Tra l’altro, dal corso-convegno è stato anche lanciato un appello da parte di Paolo Virgilio Grillo, presidente nazionale dell’AIPD, che ha puntualizzato: «È vero che la sindrome di Down non è una malattia rara, ma è sicuramente una patologia complessa e in tal senso riteniamo sia stato un errore escluderla dai nuovi LEA Sanitari (Livelli Essenziali di Assistenza). Stiamo dunque combattendo perché essa sia nuovamente tutelata come tante altre sindromi che necessitano di attenzioni particolari».
Grillo ha voluto sottolineare inoltre come sia importante fare corretta informazione sugli studi relativi alla sindrome di Down e sulla ricaduta nella pratica clinica:«Non  bisogna illudere le famiglie – ha dichiarato infatti – sull’esistenza di farmaci miracolosi».

Dal canto suo, Brian Skotko, medico genetista del Massachusetts General Hospital (Stati Uniti), si è soffermato sulle più recenti tecniche di diagnosi prenatale e in particolare sulla comunicazione dei risultati e sull’influenza che le modalità di essa hanno sulla scelta di interrompere o meno la gravidanza. In tal senso Skotko ha voluto evidenziare la necessità « che il personale addetto conosca le persone con sindrome di Down e segua un accurato protocollo». Ha ricordato anche che negli Stati Uniti esiste l’obbligo per gli ospedali di seguire tali procedure.

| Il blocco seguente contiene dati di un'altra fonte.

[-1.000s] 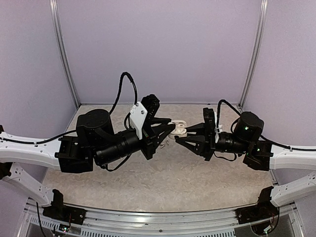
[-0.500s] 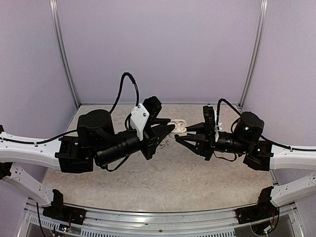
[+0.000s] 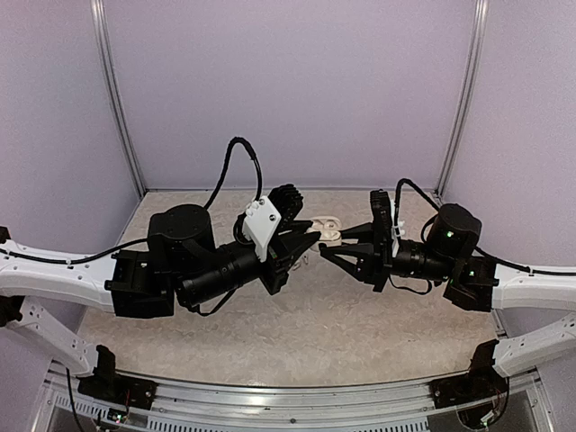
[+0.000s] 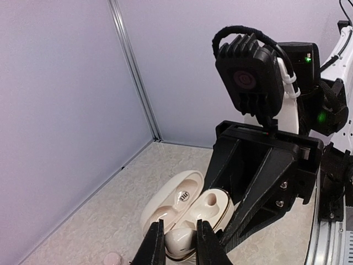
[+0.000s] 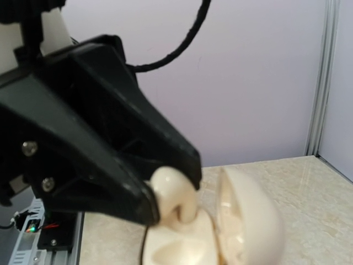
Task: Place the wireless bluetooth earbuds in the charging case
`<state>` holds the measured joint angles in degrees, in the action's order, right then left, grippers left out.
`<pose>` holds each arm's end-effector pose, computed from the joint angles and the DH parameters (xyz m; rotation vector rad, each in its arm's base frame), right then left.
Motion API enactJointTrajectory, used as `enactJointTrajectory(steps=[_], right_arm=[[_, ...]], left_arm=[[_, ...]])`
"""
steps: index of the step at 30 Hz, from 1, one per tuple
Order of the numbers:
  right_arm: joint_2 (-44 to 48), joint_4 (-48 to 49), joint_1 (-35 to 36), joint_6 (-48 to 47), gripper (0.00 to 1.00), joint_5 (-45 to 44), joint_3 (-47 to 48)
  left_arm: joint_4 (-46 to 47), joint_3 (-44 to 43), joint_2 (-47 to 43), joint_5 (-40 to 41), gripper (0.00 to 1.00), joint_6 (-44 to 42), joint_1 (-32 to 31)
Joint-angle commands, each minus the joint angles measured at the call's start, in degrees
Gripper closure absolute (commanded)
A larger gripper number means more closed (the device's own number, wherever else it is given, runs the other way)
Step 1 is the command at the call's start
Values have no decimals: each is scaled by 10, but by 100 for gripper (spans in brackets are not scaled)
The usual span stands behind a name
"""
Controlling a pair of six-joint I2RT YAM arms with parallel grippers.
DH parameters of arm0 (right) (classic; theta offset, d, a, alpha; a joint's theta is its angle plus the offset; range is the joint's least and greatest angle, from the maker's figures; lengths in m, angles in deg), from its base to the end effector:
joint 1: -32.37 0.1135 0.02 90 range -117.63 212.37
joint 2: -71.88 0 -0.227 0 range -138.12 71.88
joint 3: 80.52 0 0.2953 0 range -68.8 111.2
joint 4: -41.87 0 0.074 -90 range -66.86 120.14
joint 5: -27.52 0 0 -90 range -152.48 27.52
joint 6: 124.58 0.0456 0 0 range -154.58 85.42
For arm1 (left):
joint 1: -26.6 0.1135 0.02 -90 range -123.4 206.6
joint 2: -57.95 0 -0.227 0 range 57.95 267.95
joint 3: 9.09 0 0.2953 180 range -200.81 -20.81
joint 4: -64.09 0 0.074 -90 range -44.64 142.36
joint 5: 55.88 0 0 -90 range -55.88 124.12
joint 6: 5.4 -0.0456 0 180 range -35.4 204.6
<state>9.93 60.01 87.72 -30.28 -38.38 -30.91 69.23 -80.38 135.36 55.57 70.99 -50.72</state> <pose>0.1648 0.2712 0.2624 -0.9954 1.2373 1.1369 0.0998 -0.3676 0.3016 0.9249 1.3250 -0.5686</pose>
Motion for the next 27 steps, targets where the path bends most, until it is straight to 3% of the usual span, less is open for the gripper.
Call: enactJointTrajectory(steps=[1, 17, 27], right_arm=[[20, 31, 5, -12, 100, -6, 17], [12, 18, 5, -13, 100, -17, 13], [3, -7, 3, -11, 100, -15, 19]], left_arm=[[-37, -13, 7, -13, 83, 3, -7], [-41, -20, -12, -29, 58, 3, -11], [-18, 38, -68, 1, 46, 18, -13]])
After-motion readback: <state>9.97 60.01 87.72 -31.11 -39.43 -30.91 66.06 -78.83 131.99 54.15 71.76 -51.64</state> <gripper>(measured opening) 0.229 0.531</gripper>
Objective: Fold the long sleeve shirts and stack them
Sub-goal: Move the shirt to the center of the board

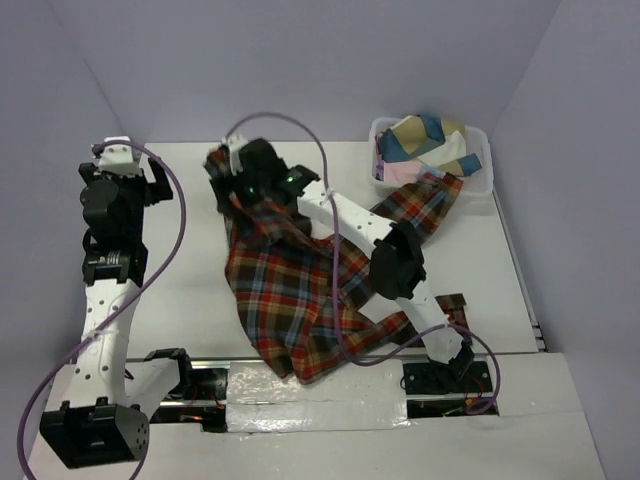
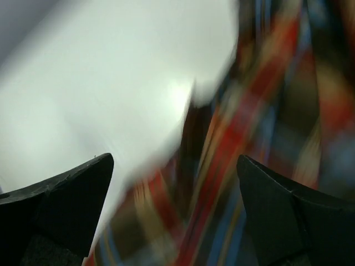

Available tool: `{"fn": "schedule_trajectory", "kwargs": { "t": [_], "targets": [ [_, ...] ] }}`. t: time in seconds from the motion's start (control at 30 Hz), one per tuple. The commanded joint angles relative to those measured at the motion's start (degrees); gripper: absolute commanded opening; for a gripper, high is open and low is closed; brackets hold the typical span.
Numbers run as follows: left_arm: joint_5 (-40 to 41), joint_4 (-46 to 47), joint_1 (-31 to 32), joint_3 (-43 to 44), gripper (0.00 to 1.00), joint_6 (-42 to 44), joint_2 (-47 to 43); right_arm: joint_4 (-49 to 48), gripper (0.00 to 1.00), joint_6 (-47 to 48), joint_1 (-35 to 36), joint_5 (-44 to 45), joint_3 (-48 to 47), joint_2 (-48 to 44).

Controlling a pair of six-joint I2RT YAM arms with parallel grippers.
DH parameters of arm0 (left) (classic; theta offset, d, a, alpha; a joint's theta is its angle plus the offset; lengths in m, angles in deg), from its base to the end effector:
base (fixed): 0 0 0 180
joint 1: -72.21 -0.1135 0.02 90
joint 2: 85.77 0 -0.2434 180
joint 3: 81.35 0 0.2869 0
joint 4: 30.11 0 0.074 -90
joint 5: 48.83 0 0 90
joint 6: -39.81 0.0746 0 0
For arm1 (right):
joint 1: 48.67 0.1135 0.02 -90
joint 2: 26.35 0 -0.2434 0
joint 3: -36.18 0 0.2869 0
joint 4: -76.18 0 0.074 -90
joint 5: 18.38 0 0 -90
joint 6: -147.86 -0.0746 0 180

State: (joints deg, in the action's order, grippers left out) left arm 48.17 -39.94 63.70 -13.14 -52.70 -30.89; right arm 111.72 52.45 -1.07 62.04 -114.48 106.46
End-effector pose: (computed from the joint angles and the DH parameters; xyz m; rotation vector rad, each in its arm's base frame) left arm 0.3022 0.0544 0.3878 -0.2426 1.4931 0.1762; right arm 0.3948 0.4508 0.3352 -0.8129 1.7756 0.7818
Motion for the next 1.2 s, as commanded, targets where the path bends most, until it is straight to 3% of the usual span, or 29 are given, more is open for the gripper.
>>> {"fn": "schedule_trajectory", "kwargs": {
  "t": [0.0, 0.07, 0.13, 0.2, 0.27, 0.3, 0.33, 0.37, 0.43, 0.5, 0.57, 0.73, 0.93, 1.07, 1.17],
  "targets": [
    [-4.24, -4.15, 2.44, -3.56, 0.99, 7.67, -3.63, 8.52, 1.0, -6.28, -0.31, 5.51, 8.9, -14.13],
    [-10.84, -6.18, 4.19, -5.16, 0.99, 15.1, -4.77, 7.92, 1.0, -5.58, -0.48, 11.66, 21.17, -23.71],
    [-19.69, -10.93, 5.95, -7.18, 0.99, 23.72, -4.08, 6.16, 1.0, -5.31, -0.48, 13.01, 34.69, -33.52],
    [-22.46, -14.96, 8.07, -7.97, 0.99, 27.27, -2.5, 4.4, 0.99, -6.62, -0.57, 13.01, 43.88, -39.88],
    [-23.18, -18.75, 12.0, -8.15, 0.99, 30.69, 1.26, 4.05, 0.71, -8.73, -0.48, 12.49, 56.58, -48.59],
    [-22.92, -19.81, 13.07, -7.98, 0.99, 31.67, 2.77, 4.31, 0.36, -11.79, -0.57, 12.05, 60.76, -51.05],
    [-22.3, -19.82, 14.3, -7.8, 0.99, 32.2, 4.26, 4.83, 0.21, -13.9, -0.48, 12.31, 64.37, -55.69],
    [-22.04, -19.38, 16.49, -7.71, 0.99, 33.25, 7.06, 5.53, 0.15, -16.01, -0.57, 12.57, 71.28, -57.91],
    [-21.25, -17.63, 19.22, -7.19, 0.99, 38.32, 11.02, 6.59, 0.35, -22.34, -0.57, 12.83, 81.3, -64.24],
    [-18.88, -17.01, 25.28, -6.13, 0.99, 43.87, 14.19, 8.96, 0.75, -30.51, -0.66, 14.93, 87.05, -67.85],
    [-13.98, -15.52, 31.24, -3.86, 1.0, 48.2, 20.17, 13.85, 0.87, -40.32, -1.1, 18.36, 93.13, -72.68],
    [-11.49, -13.41, 38.3, 2.12, 0.99, 46.54, 31.43, 24.24, 0.96, -59.24, -1.63, 22.77, 101.74, -85.77],
    [-3.68, -4.98, 38.75, -0.76, 0.98, 46.98, 37.85, 23.32, 0.99, -66.92, -1.89, 20.4, 110.88, -92.91],
    [0.02, -2.86, 38.66, 1.07, 0.72, 45.4, 41.36, 15.66, 1.0, -65.96, -5.21, 20.22, 113.71, -88.45],
    [0.64, -1.81, 38.57, 1.6, 0.62, 46.09, 42.16, 14.77, 1.0, -65.35, -8.47, 21.96, 112.92, -83.88]
  ]
}}
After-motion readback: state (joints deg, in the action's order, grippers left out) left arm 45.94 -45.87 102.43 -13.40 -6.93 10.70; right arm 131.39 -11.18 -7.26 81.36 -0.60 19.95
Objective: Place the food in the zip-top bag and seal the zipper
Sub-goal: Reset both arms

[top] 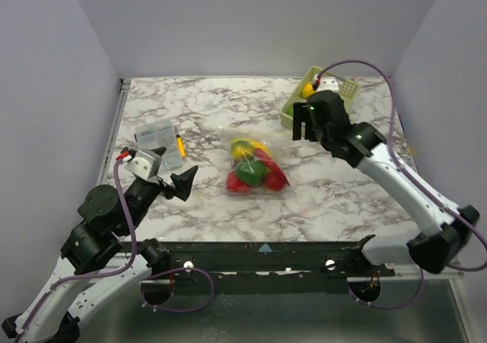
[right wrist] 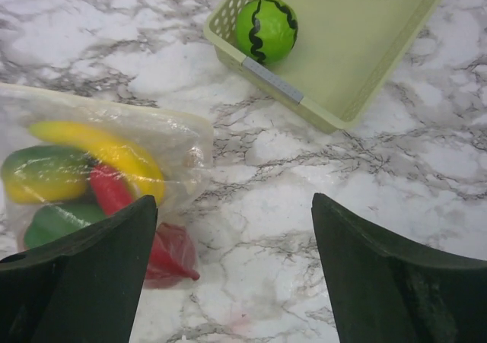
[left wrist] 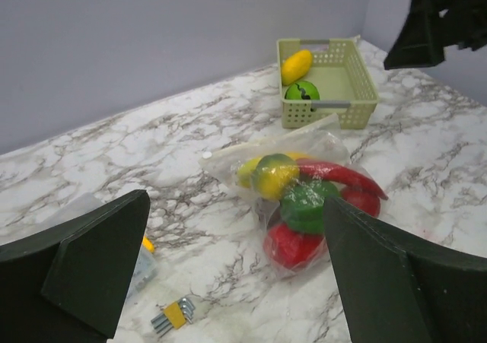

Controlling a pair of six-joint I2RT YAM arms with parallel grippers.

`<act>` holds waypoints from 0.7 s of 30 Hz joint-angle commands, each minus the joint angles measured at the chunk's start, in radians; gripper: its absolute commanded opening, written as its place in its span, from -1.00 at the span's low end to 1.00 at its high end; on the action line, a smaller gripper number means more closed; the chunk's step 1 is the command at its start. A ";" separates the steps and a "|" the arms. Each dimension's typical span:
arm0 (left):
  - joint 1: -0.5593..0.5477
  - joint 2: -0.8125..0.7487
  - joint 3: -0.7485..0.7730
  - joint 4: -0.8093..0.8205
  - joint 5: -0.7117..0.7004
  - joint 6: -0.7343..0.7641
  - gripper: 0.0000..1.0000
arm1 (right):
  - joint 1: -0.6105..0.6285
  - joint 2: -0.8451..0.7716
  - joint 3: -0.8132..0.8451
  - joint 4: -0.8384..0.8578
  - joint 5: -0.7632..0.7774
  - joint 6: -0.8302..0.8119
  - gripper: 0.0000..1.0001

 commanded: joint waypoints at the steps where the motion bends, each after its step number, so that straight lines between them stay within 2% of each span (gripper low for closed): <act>1: 0.000 -0.049 0.033 0.107 -0.081 0.002 0.97 | 0.002 -0.233 -0.113 0.011 -0.063 -0.037 0.78; 3: -0.001 -0.067 0.035 0.139 -0.089 0.002 0.97 | 0.002 -0.358 -0.153 0.030 -0.096 -0.041 0.99; 9: -0.002 -0.128 0.051 0.235 -0.095 0.041 0.97 | 0.004 -0.644 -0.151 0.052 -0.187 -0.035 0.99; 17: 0.000 -0.198 0.086 0.335 -0.109 0.121 0.97 | 0.003 -0.827 -0.051 0.059 -0.268 -0.057 0.99; 21: 0.000 -0.207 0.097 0.345 -0.109 0.134 0.97 | 0.003 -0.859 -0.030 0.064 -0.245 -0.030 0.99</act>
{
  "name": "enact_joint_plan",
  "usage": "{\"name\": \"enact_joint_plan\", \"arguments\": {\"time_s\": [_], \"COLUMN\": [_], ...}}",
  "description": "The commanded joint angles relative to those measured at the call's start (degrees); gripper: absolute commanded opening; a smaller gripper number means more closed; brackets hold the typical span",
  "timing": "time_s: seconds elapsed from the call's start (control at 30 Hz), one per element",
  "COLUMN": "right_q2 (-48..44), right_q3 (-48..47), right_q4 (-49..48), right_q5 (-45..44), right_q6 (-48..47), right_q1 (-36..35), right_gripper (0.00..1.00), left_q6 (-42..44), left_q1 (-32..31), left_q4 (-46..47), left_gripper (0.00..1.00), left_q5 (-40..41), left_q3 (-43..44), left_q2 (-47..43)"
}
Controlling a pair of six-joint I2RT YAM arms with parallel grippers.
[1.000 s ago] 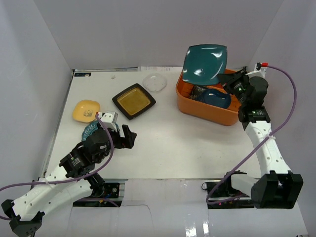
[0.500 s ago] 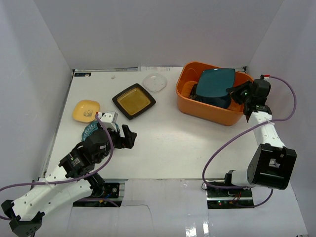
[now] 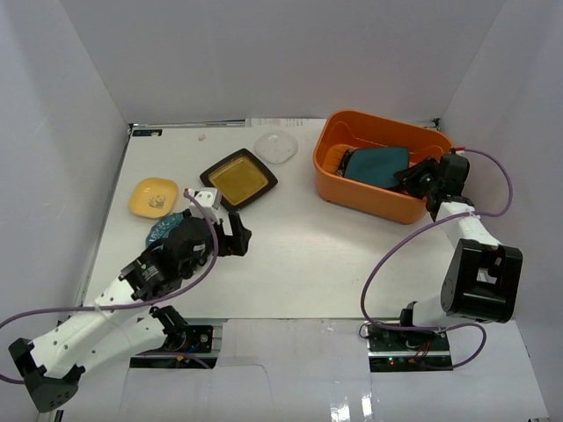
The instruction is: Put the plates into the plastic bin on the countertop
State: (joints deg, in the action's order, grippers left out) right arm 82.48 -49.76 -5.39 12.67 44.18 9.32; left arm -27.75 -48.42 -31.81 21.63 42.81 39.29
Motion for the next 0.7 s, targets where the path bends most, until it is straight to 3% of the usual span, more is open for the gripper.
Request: {"name": "enact_joint_plan", "arguments": {"time_s": [0.0, 0.1, 0.27, 0.37, 0.5, 0.67], "right_q2": [-1.9, -3.0, -7.2, -10.7, -15.1, -22.5], "right_q3": [-0.4, -0.3, 0.2, 0.6, 0.9, 4.0], "right_q4": [-6.0, -3.5, -0.9, -0.1, 0.9, 0.6], "right_q5": [1.0, -0.3, -2.0, -1.9, 0.9, 4.5], "right_q6": [-3.4, -5.8, -9.4, -10.1, -12.6, -13.1], "right_q1": [0.1, 0.2, 0.0, 0.1, -1.1, -3.9], "right_gripper": [0.38, 0.58, 0.84, 0.94, 0.97, 0.97], "left_q6": [-0.6, -1.6, -7.0, -10.0, -13.9, -14.0], "left_q1": [0.3, 0.3, 2.0, 7.2, 20.6, 28.5], "left_q4": [3.2, 4.9, 9.0, 13.0, 18.5, 22.5], "left_gripper": [0.98, 0.98, 0.97, 0.95, 0.94, 0.94], "left_q5": [0.6, 4.5, 10.5, 8.9, -4.4, -11.2], "left_q3": [5.1, 7.5, 8.0, 6.2, 2.4, 3.2], "left_q2": [6.9, 14.0, 21.4, 23.0, 26.1, 31.0]}}
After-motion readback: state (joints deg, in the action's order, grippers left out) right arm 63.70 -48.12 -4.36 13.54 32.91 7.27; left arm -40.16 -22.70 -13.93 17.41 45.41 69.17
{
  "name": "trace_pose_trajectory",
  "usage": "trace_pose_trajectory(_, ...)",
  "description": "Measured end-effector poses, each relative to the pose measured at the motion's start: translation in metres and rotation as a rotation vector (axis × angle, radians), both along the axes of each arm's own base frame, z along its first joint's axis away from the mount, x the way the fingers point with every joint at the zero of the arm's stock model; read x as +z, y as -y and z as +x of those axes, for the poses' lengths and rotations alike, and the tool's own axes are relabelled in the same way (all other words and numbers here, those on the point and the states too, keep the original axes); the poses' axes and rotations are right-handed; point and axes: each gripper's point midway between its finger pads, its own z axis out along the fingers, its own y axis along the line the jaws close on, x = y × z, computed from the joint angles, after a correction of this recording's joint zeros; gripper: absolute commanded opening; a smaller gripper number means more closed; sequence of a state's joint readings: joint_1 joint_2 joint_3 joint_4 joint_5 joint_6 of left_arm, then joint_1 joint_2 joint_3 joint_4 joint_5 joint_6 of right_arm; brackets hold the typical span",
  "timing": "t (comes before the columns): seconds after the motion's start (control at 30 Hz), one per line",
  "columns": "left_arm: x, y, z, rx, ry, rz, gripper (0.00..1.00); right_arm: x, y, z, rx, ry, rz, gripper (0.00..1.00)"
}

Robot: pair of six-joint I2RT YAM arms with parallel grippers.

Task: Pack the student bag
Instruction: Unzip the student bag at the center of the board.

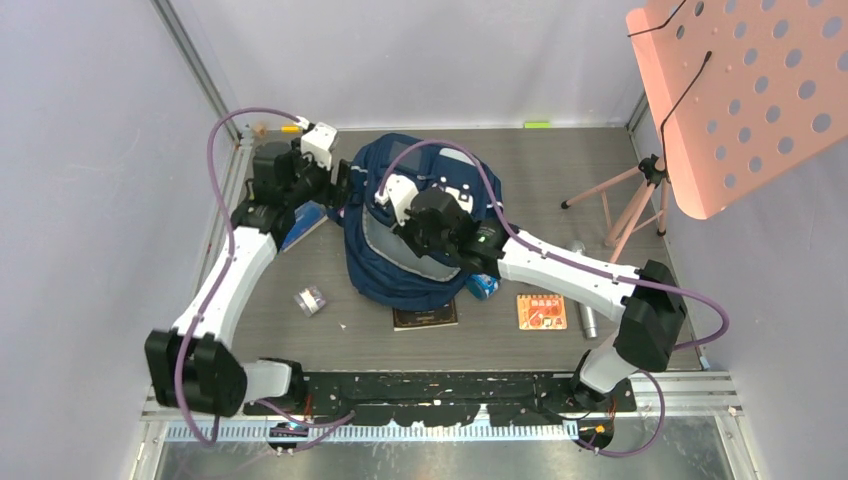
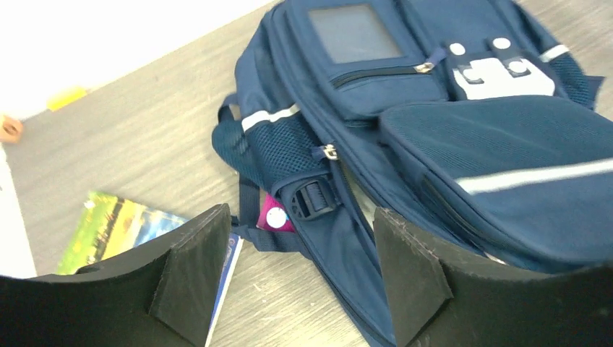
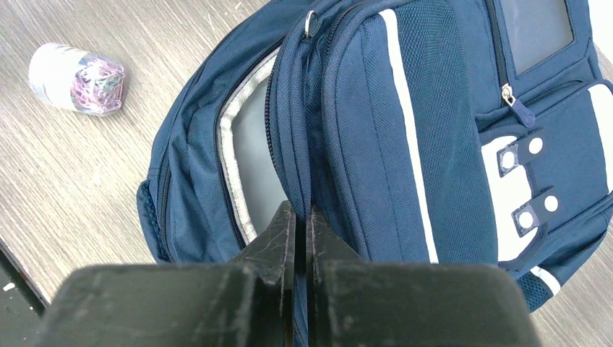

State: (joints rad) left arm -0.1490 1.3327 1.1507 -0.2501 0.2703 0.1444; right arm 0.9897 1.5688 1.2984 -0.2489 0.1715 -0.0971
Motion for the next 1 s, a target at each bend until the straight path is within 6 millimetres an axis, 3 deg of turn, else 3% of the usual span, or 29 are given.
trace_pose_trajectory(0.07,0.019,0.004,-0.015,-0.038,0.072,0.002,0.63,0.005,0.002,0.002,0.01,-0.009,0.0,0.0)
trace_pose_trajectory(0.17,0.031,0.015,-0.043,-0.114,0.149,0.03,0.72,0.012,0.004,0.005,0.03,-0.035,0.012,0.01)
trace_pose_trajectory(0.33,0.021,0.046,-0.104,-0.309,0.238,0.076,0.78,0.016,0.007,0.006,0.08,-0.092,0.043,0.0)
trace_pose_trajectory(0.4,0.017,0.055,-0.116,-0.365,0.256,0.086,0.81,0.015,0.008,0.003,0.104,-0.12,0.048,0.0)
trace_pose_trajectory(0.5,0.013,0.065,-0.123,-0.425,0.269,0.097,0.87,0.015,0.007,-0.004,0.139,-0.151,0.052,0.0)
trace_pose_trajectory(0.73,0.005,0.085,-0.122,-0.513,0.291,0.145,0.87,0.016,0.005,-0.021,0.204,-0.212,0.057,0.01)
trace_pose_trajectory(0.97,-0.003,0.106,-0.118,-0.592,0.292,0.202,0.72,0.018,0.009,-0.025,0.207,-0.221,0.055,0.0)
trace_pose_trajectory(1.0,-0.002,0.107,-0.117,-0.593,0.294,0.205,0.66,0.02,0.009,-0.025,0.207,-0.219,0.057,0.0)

Ad aprire i lavori della giornata era stato il genetista Bruno Dallapiccola, direttore del Comitato Scientifico dell’Ospedale Bambino Gesù, che ha ripercorso la storia della sindrome di Down dal punto di vista medico e scientifico.
Successivamente, Anna Contardi, coordinatrice nazionale dell’AIPD, ha illustrato soprattutto il lavoro svolto dalla propria Associazione, in trentasette anni di attività, sull’educazione all’autonomia e sulla consapevolezza delle persone con sindrome di Down, nel loro essere ormai adulte, con aspettative e desideri uguali a quelli di tutti gli altri. «Molto è stato fatto – ha affermato – nel riconoscimento di queste persone,  non appiattendole sulla sindrome, né considerandole malate. L’aumento dell’aspettativa di vita, inoltre, ha portato a rispondere a una necessità di adultità per chi  vive tale condizione, guardando all’inserimento nel mondo del lavoro, a una vita realmente autonoma e a relazioni affettive . Alcuni successi sono stati certamente raggiunti, ma c’è ancora da lavorare, per rispondere ai bisogni di tutti».

Sempre in àmbito di ricerca, Renata Bartesaghi dell’Università di Bologna ha illustrato i risultati finora ottenuti dalla sperimentazione (non ancora sull’uomo) di una terapia farmacologica perinatale e neonatale, volta a migliorare lo sviluppo neuronale e le capacità cognitive delle persone con sindrome di Down, mentre Diletta Valentini e Rita Carsetti dell’Ospedale Bambino Gesù di Roma si sono soffermate sugli studi riguardanti le alterazioni del sistema immunologico e sulle possibile cure di esse, ciò che potrebbe portare a notevoli miglioramenti della qualità di vita dei bimbi con sindrome di Down.
Marzia Perluigi, infine, dell’Università La Sapienza di Roma, ha presentato una ricerca sulla correlazione tra alcune caratteristiche molecolari di persone con sindrome Down e persone affette da malattia di Alzheimer.

Nella fase conclusiva del corso-convegno, si è passati al settore clinico, con alcuni interventi dedicati rispettivamente ai bisogni assistenziali nell’età pediatrica e adulta, alle complicanze metaboliche ed epatiche, al percorso esistenziale e all’organizzazione dei servizi su base regionale.
Particolarmente significativo, infine, che alla tavola rotonda conclusiva abbiano partecipato quattro persone con sindrome di Down, per portare la loro testimonianza diretta di sport, lavoro e vita di coppia, certamente il modo migliore, questo, per concludere un incontro volto a disegnare un futuro migliore per le quasi 40.000 persone con sindrome Down che vivono oggi nel nostro Paese. (S.B.)